En novembre 2020, l’éditeur Tamasa nous livrait un imposant coffret dvd/blu-ray dédié à la Hammer des années 70. Les films ? Les Cicatrices de Dracula, Les Horreurs de Frankenstein, Dr. Jekyll et Sister Hyde, La Momie sanglante, Sueur froide dans la nuit, Les Démons de l’esprit et Une Fille pour le Diable. Mais l’histoire ne s’arrête pas là puisque ces titres feront l’objet d’une rétrospective dans les salles le 27 octobre prochain (si tout va bien). Cet été, des chanceux ont pu assister à quelques avant-premières. L’occasion de mater en copie restaurée des films tournés à une époque où la Hammer connaît de sérieuses difficultés financières et subit de plein fouet la concurrence de l’horreur moderne. Pour remonter la pente et attirer le public, il ne reste plus que deux mots magiques : sex & blood ! La preuve par trois, juste ci-dessous.
FRANKENSTEIN S’EST REBOOTÉ !
Le Pitch. Après avoir sciemment provoqué la mort de son père, Victor Frankenstein (Ralph Bates), jeune homme manipulateur et séducteur, reprend le flambeau et se livre à son tour à quelques expériences macabres. Il engage un pilleur de tombes pour lui fournir les matériaux nécessaires à son travail… Source : dossier de presse Tamasa.

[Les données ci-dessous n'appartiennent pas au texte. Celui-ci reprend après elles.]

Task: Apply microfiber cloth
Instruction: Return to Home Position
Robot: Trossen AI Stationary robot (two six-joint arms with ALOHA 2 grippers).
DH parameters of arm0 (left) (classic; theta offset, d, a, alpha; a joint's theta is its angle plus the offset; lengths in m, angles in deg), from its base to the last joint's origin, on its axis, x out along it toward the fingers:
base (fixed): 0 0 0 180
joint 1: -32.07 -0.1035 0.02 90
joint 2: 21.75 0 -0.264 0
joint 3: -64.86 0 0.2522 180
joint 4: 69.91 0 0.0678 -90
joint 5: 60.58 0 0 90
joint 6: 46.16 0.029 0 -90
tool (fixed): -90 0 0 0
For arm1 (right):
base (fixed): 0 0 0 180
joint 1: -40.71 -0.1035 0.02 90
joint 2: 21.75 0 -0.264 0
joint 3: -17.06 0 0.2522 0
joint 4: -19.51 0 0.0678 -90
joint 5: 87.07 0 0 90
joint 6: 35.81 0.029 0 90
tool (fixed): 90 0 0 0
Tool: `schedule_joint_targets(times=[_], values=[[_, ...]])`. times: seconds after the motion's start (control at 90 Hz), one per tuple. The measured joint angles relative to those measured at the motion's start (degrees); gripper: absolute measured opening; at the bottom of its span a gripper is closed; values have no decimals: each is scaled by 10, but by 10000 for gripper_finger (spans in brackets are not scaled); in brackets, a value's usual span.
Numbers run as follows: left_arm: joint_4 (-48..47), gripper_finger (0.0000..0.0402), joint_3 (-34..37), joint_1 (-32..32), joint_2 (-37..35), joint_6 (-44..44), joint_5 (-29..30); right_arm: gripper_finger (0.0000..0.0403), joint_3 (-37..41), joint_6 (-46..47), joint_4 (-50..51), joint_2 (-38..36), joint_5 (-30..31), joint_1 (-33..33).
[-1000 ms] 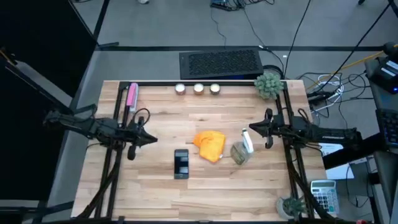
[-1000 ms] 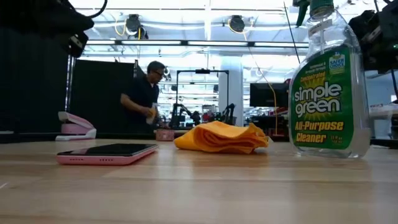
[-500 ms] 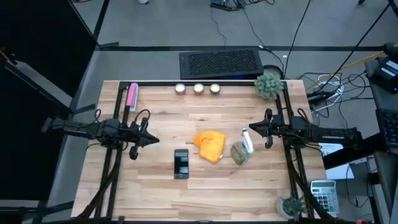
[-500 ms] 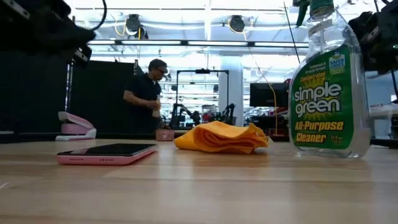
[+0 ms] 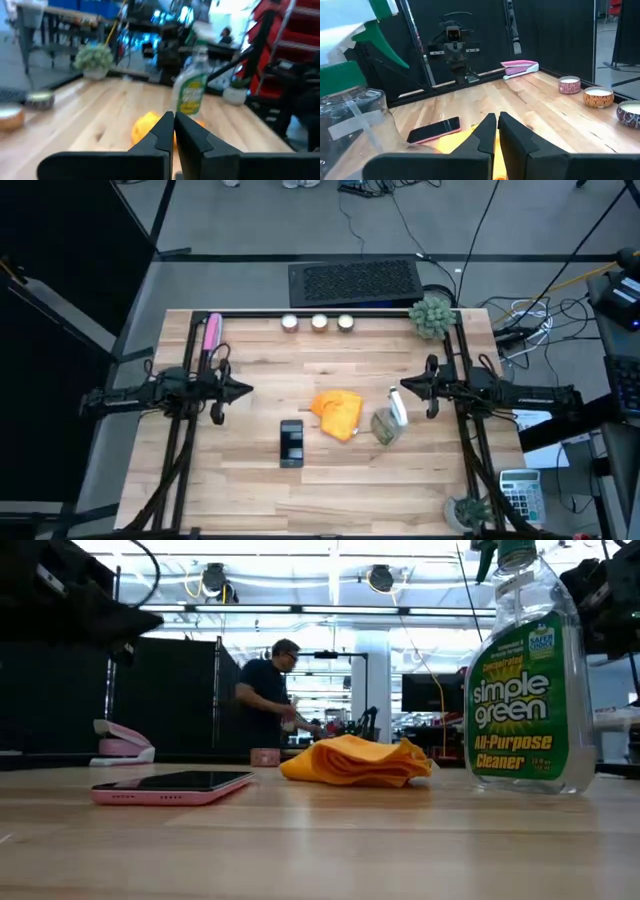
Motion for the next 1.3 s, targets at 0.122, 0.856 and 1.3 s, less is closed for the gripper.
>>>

Réalisé et coécrit par un pilier de la Hammer (Jimmy Lust for a Vampire Sangster), Les Horreurs de Frankenstein est ce qu’on appellerait aujourd’hui un reboot. Il constitue par conséquent un épisode autonome, une parenthèse dans la saga initiée par Terence Fisher en 1957. Si L’Empreinte de Frankenstein (Freddie Francis, 1964) opérait déjà une rupture avec ses prédécesseurs, il conservait néanmoins l’interprète du Baron : le légendaire Peter Cushing. The Horror of Frankenstein le remplace par un acteur plus jeune, Ralph Bates. Une star montante de la Hammer du début des 70’s. La relève, en somme. Et le Dr. Jekyll de Roy Ward Baker et Brian Clemens ne démérite pas, tant il compose un Victor Frankenstein digne de son aîné. Un aristo cynique, arrogant et d’une froideur inflexible, doublé d’un savant fou prêt à tout pour aller au bout de son expérience. Refrain connu mais relevé par la succulente performance de Bates (ses répliques, sarcastiques à souhait, font mouche plus d’une fois). Mais c’est encore par son ton que le film de Sangster se démarque le plus. Bien loin du premier degré propre aux bandes gothiques des 60’s, Les Horreurs de Frankenstein cède à la comédie. À la comédie noire, évidemment. Le château sert ainsi de décor à un vaudeville macabre où les témoins gênants disparaissent les uns après les autres (et au nez et à la barbe de la police qui mène son enquête). Quant à la créature incarnée par Dave « Dark Vador » Prowse (une sorte de néandertalien musculeux), elle écarte toute tentation parodique pour mieux s’adonner à l’irrévérence (sa rencontre avec une gamine curieuse et imperturbable est l’occasion de railler la naïveté des classiques de James Whale). La conclusion ironique de cette sale blague prométhéenne rompt avec la tradition du climax spectaculaire et nous abandonne sur une note franchement inattendue. Trop peut-être pour les spectateurs de l’époque qui boudèrent le film…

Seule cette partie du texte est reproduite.